◆ What to produce
Set down, exactly and in full, the line holding "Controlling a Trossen" and all the lines after it until the listing ends, and nothing else.
** Raw data follows **
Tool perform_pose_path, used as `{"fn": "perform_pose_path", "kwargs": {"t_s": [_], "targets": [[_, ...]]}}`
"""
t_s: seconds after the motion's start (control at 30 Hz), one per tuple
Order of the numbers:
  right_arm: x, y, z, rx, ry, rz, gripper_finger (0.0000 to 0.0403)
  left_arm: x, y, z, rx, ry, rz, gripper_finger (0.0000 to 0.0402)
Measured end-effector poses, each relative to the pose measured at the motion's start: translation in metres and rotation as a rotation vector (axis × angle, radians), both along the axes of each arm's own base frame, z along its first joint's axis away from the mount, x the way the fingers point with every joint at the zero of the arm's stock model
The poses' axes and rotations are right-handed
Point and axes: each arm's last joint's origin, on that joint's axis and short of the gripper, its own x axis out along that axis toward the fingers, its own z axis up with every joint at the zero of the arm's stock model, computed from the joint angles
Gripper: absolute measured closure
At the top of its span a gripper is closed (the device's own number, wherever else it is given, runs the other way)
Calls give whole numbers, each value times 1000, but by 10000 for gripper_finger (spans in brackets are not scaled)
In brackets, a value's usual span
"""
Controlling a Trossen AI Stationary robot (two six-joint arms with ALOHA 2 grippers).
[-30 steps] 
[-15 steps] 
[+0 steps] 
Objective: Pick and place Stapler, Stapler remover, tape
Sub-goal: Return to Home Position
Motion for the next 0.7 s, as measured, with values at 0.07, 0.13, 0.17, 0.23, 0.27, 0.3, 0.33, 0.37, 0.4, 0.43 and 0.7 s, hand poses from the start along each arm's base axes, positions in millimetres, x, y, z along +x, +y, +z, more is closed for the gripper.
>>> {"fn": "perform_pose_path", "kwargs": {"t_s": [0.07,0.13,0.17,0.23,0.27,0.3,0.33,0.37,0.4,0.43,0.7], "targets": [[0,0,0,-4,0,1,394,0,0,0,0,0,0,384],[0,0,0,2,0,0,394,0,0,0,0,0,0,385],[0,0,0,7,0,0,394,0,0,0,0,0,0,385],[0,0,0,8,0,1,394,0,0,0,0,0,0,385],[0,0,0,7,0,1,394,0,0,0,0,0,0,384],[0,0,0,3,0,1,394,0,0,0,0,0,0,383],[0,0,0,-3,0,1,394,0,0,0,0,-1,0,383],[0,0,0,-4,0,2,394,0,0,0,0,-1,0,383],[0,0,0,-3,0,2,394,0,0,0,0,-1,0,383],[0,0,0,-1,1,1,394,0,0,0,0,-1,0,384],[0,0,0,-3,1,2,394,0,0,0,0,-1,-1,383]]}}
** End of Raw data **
◆ Task answer
Controlling a Trossen AI Stationary robot (two six-joint arms with ALOHA 2 grippers).
[-30 steps] 
[-15 steps] 
[+0 steps] 
Objective: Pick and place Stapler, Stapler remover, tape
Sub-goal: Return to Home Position
Motion for the next 0.7 s, as measured, with values at 0.07, 0.13, 0.17, 0.23, 0.27, 0.3, 0.33, 0.37, 0.4, 0.43 and 0.7 s, hand poses from the start along each arm's base axes, positions in millimetres, x, y, z along +x, +y, +z, more is closed for the gripper.
>>> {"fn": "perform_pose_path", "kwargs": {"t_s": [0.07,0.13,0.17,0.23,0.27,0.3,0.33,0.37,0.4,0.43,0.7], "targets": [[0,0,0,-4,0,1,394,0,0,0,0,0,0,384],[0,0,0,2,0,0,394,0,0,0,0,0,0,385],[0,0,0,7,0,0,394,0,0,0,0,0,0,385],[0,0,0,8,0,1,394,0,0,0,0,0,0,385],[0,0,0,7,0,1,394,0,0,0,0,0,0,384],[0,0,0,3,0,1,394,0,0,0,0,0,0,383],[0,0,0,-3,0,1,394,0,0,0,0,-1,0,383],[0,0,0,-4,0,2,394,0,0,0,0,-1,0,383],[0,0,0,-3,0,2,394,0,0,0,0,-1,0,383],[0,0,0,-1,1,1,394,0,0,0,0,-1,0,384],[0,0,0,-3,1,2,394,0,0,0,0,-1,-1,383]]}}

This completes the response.